I tried to picture Rose, picking at my memory. Immediately: a mischievous smile, batting her eyes as if she was getting away with something, which she often did. Feeding me when I visited, any time of day. 40 years of ham and cheese sandwiches, chips and orange juice, maybe some coke? (meaning pepsi) a banana? Do you want more? Sitting and watching Carl Sagan on her television. Playing my first Nintendo game. Her grasping hug when I'd leave, demanding to tell her when I'd be back. Slipping me $20 as if tipping me for my love. Her strength, her anger, her sassy pout. A stunted spitfire of a woman. For the last few years she has been trapped in a dysfunctional body with a dysfunctional brain, more shrunken, more weary, losing herself to a pathology she could feel but not comprehend. Now she is free again.
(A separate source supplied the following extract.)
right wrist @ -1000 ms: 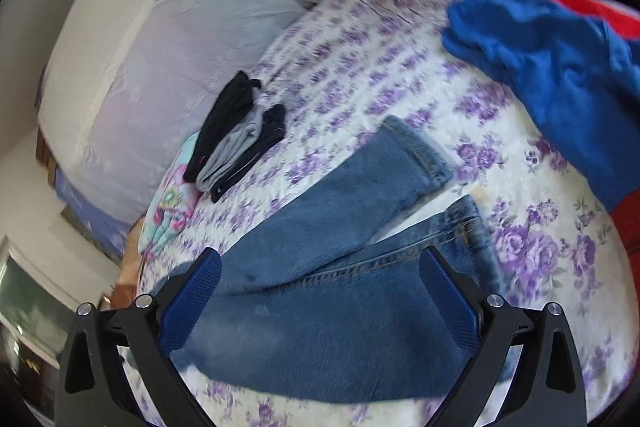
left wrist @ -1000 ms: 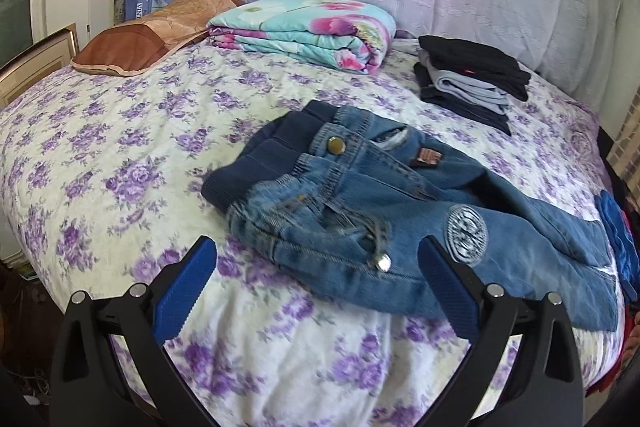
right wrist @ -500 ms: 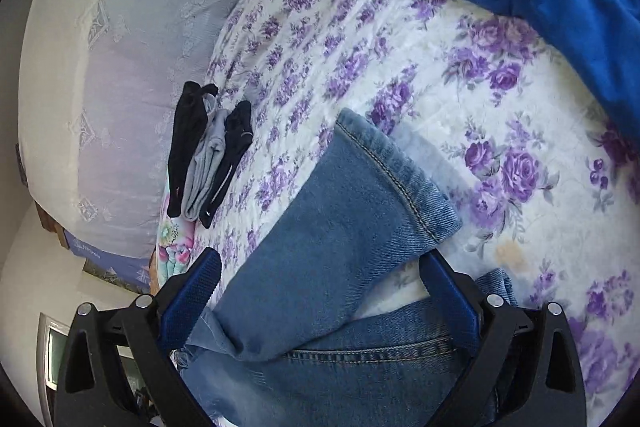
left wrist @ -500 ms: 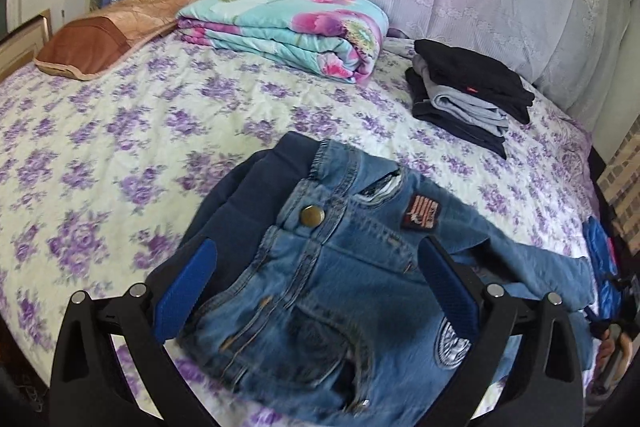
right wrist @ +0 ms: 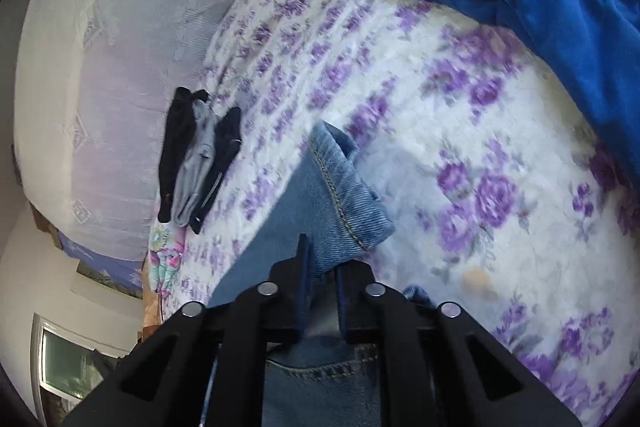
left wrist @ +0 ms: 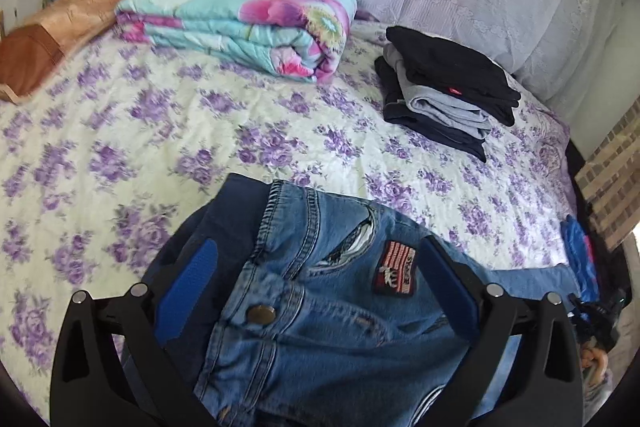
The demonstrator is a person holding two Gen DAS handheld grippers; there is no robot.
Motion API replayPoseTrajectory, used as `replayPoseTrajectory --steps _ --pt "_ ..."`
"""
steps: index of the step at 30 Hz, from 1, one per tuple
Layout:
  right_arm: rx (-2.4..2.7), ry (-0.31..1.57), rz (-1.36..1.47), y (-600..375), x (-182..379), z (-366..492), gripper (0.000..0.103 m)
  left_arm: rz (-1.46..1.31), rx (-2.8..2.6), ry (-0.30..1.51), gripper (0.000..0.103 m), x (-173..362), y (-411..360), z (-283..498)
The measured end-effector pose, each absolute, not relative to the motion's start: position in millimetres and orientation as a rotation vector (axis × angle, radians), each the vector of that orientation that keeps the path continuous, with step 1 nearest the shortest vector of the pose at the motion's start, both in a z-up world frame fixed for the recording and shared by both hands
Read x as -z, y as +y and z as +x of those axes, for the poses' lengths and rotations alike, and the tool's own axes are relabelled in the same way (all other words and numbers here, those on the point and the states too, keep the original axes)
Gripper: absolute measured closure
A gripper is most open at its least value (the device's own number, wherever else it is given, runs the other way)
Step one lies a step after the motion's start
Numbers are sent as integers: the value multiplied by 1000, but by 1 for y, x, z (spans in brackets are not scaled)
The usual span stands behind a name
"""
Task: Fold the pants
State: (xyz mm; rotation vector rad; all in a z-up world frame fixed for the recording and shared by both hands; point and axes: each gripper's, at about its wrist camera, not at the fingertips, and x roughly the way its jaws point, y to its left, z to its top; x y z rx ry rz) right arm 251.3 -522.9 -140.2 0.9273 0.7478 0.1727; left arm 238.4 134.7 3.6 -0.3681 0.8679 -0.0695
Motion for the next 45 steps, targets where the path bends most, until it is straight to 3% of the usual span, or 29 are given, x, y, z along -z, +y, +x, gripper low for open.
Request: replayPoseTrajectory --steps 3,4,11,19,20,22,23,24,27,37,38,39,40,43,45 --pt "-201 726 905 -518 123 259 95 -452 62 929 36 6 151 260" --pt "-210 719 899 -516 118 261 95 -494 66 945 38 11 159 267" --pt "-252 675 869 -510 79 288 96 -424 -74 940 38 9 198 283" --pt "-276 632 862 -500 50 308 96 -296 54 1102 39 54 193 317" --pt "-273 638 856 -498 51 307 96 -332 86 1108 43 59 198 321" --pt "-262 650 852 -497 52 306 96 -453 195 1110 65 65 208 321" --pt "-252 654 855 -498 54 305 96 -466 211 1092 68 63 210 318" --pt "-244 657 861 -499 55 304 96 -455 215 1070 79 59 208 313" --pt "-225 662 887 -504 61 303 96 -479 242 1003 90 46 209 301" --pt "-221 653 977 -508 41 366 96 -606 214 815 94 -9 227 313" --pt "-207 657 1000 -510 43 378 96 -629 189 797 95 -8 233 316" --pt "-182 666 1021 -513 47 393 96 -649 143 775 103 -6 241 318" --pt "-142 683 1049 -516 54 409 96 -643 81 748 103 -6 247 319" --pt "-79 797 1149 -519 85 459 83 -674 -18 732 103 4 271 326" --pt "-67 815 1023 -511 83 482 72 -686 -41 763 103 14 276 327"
I looked at my companion, hunched to the wind and rain, jittery. Was she proving her grit? With her stare she made it clear that she wasn't leaving soon. I turned back to my meal, the food no longer filling the hollowness welling inside me. The loss of a person. The loss of a person. A few years ago we watched a restored home video together. There was my father, my aunt and my uncle as teenagers, with other family members I've never met, all dressed in what constituted formalwear in 1968. Rose is flitting from table to table, a smile here, an infectious laugh there, obvious even without the sound. The age-etched film cannot mask the twinkle of her eyes. Then a video made at Universal Studios, tourists acting out an emergency medical scene. There she is, standing off to the side, incapable of keeping a straight face when the camera frame rolls past her. Then a musical show at the VFW, Rose playing a trollop chased by drunken ex-reservists, their vaudeville desire masking darker intention. She loved the drama. She loved the attention. Past tense. I realized that death would be more common in the next 40 years than the last.
The rain picked up, it was time to go. I turned to my companion but she wasn't there. I looked for her below the bench, in the trees, among the ivy, in the sky, but she was gone. She was gone.